В Божьем луче о старцах и старчестве

В Божьем луче о старцах и старчестве
Фото: Сергей Ефремов
Игорь Смолькин - лауреат конкурса «Новая библиотека» в номинации «Печатные издания» премии им. Ф.М. Достоевского 2022 года

Быть русским —значит созерцать Россию в Божьем луче.
И. Ильин


Есть ли что-либо красивее, возвышеннее и притягательнее для человеческого сердца, чем та любовь, о которой мы, воздыхая, читаем в Евангелии? Она долготерпит, милосердствует… не завидует… не превозносится, не гордится, не бесчинствует, не ищет своего, не раздражается, не мыслит зла, не радуется неправде, а сорадуется истине; все покрывает, всему верит, всего надеется, все переносит (1 Кор. 13, 4-8).
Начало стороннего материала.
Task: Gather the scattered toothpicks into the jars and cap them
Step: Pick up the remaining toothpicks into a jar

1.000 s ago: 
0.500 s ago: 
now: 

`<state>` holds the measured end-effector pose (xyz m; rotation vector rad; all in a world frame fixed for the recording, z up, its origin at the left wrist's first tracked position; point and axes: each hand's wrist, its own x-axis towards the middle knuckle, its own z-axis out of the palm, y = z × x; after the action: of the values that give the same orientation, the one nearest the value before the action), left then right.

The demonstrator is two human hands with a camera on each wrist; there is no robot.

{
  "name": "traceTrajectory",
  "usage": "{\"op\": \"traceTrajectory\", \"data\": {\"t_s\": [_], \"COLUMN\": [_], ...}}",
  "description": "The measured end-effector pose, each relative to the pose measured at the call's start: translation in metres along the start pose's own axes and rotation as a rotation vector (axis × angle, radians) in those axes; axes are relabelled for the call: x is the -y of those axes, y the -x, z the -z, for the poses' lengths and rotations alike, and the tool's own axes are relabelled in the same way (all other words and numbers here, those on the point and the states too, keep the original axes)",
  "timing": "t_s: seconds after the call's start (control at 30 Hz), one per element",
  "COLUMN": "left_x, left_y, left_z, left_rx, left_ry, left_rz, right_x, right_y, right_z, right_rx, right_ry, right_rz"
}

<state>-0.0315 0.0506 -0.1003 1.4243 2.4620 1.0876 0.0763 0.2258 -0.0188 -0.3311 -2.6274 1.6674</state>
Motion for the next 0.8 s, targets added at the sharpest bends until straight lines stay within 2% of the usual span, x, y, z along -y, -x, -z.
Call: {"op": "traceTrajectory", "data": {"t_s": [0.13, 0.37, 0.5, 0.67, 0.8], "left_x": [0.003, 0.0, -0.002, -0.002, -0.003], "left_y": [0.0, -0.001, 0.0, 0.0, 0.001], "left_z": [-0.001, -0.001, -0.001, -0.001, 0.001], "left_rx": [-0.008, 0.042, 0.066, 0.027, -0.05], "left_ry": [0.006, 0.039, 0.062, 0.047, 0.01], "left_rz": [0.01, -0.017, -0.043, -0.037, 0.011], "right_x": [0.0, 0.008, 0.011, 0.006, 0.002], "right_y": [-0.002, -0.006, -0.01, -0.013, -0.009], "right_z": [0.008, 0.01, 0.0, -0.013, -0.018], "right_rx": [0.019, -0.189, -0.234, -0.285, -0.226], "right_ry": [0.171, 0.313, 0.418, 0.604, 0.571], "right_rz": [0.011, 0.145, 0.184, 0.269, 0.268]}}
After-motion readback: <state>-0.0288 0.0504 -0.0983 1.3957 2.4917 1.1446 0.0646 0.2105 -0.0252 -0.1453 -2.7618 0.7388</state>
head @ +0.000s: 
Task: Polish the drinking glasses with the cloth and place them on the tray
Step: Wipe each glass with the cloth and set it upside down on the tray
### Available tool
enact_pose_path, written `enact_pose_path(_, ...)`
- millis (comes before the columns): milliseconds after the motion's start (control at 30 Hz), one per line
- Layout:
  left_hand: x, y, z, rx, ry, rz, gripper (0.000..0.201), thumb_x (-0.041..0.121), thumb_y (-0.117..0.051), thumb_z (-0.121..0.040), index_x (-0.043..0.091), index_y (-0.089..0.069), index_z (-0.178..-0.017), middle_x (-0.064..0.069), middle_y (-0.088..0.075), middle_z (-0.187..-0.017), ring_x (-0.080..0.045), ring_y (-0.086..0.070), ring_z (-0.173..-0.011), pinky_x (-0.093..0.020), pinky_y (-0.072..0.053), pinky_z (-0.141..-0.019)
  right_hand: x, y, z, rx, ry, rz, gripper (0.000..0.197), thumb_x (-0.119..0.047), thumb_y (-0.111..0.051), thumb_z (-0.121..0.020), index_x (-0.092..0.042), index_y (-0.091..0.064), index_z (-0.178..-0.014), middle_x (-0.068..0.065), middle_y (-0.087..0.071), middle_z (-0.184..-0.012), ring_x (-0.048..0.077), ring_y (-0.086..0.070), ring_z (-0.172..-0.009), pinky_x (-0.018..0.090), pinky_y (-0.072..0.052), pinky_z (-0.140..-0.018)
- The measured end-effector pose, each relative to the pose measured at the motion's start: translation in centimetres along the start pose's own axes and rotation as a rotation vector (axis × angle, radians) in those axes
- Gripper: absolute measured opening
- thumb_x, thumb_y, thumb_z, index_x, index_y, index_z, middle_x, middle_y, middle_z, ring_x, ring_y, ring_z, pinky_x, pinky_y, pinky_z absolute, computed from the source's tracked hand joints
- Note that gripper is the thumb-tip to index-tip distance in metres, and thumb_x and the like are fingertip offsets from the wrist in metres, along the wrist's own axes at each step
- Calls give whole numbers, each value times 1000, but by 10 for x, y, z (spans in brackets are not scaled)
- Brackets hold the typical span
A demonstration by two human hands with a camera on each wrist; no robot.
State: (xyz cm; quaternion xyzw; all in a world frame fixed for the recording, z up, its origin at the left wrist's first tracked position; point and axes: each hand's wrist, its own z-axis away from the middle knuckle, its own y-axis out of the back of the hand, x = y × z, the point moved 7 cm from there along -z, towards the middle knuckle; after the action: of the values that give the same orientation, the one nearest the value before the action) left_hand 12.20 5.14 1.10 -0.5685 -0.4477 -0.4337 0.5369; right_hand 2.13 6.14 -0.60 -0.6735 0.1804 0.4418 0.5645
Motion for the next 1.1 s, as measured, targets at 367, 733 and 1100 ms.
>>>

Едва ли что способно действеннее и убедительнее возвысить душу до сфер Небесной гармонии, где только и возможет человек обрести то самое утраченное подобие Божие, которое, единственное, в силах уподобить творение Творцу. Но есть ли место таковой возвышенной любви в сегодняшнем мире — обезверившимся, утерявшем кажется навсегда всякую связь с Небом? Ответ однозначен: коли не было бы, то и мир не устоял бы: рухнул в пропасть богоборчества, безмерного стяжательства, непрощения, ненависти, злобы — бездну, которую сам для себя разверз, в безумии своем став частью слепой разрушительной стихии.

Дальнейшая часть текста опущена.